Hartmuth Arenhövel

from Wikipedia, the free encyclopedia

Hartmuth Arenhövel (born December 24, 1938 in Münster , Westphalia) is a German theoretical nuclear physicist.

Arenhövel studied physics in Münster from 1959 and then at the Albert Ludwigs University in Freiburg. His diploma thesis was still experimental (X-ray scattering of quartz crystals), but he switched to theoretical nuclear physics at the Goethe University in Frankfurt am Main , where he received his doctorate in 1965 under Walter Greiner on photo scattering on heavily deformed nuclei. As a post-doctoral student , he spent a year at the National Bureau of Standards in Washington, DC with Michael Danos , where he began to study baryon resonances in nuclei. He completed his habilitation in 1970 in Frankfurt. From 1969 he was at the Johannes Gutenberg University in Mainz , where he became professor for theoretical physics in 1972.

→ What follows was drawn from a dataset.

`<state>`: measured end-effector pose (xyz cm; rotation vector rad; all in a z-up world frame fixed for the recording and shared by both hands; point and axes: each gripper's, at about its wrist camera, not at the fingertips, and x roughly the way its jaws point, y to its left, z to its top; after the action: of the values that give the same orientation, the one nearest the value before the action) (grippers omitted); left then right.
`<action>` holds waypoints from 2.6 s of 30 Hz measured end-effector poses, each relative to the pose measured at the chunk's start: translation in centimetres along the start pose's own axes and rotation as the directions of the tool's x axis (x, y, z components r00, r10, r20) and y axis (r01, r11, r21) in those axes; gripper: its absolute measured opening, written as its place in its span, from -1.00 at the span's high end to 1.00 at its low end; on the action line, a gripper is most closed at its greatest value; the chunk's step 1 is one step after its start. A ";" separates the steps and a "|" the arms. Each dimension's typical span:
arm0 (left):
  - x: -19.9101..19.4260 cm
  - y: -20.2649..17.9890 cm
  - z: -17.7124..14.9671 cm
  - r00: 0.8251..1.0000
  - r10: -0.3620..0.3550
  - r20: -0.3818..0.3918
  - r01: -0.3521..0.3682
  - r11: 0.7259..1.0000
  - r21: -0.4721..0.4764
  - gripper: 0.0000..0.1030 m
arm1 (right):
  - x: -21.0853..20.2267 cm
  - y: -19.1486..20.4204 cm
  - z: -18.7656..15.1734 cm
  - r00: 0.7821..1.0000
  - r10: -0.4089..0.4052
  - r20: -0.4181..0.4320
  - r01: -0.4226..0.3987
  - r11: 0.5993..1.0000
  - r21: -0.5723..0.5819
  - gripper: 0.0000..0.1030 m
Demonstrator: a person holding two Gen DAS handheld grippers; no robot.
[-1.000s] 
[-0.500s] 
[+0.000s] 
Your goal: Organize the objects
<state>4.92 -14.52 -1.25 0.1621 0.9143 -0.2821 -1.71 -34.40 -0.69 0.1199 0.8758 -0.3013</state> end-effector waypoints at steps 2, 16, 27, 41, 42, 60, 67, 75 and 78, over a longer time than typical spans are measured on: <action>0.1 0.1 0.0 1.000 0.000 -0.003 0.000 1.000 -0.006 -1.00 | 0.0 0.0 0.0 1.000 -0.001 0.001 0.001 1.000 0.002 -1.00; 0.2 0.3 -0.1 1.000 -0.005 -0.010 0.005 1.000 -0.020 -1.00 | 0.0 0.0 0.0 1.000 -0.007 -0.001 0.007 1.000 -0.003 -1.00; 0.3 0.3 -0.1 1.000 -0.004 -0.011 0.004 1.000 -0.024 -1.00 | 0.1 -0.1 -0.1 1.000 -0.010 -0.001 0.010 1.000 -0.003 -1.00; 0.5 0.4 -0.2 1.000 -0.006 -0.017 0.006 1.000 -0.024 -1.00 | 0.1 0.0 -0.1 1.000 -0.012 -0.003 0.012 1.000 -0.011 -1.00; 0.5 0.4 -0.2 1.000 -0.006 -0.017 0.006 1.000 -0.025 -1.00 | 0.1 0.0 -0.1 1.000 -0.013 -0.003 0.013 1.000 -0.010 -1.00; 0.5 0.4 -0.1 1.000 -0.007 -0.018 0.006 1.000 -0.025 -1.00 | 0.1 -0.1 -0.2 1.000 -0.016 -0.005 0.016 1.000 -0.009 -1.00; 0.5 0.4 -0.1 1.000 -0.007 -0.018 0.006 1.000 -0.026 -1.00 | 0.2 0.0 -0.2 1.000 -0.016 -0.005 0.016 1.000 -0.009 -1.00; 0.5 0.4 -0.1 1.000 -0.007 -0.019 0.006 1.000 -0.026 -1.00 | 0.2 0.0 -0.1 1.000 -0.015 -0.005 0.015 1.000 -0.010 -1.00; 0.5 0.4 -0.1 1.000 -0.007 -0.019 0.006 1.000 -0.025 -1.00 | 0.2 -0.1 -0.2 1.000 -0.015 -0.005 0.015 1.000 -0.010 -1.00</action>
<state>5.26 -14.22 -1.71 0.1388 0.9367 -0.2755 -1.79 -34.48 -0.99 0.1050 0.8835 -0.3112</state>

In 2003 he became a Fellow of the American Physical Society (APS) .

He is particularly concerned with the theoretical description of few nucleon nuclei, especially the deuteron . For example, with the description of electron scattering or photo-disintegration of the deuteron, taking relativistic and mesonic degrees of freedom into account, such as the delta resonance excitation of nucleons and meson exchange currents. From the 1990s he treated meson generation (pion, eta-meson) at the deuteron. He works with many different experimental groups.

Fonts

  • with M. Sanzone Photodisintegration of the Deuteron , Few Body Physics, Supplement 3, 1991
  • with Hans-Jürgen Weber Nuclear isobar configurations , in Springer Tracts in Modern Physics, Volume 65, 1972
  • with HJ Weber Isobar configurations in nuclei , Physics Reports, 36C, 1978, 277
  • with Walter Greiner Theory of photon scattering by nuclei and the dynamic collective model , Progress in Nuclear Physics, Volume 10, 1968

Web links

Remarks

  1. ^ Biography in Few Body Systems, 26, Issue 2-4, June 1999, dedicated to Arenhövel on his 60th birthday
  2. APS Fellow Archive. Retrieved February 9, 2020 .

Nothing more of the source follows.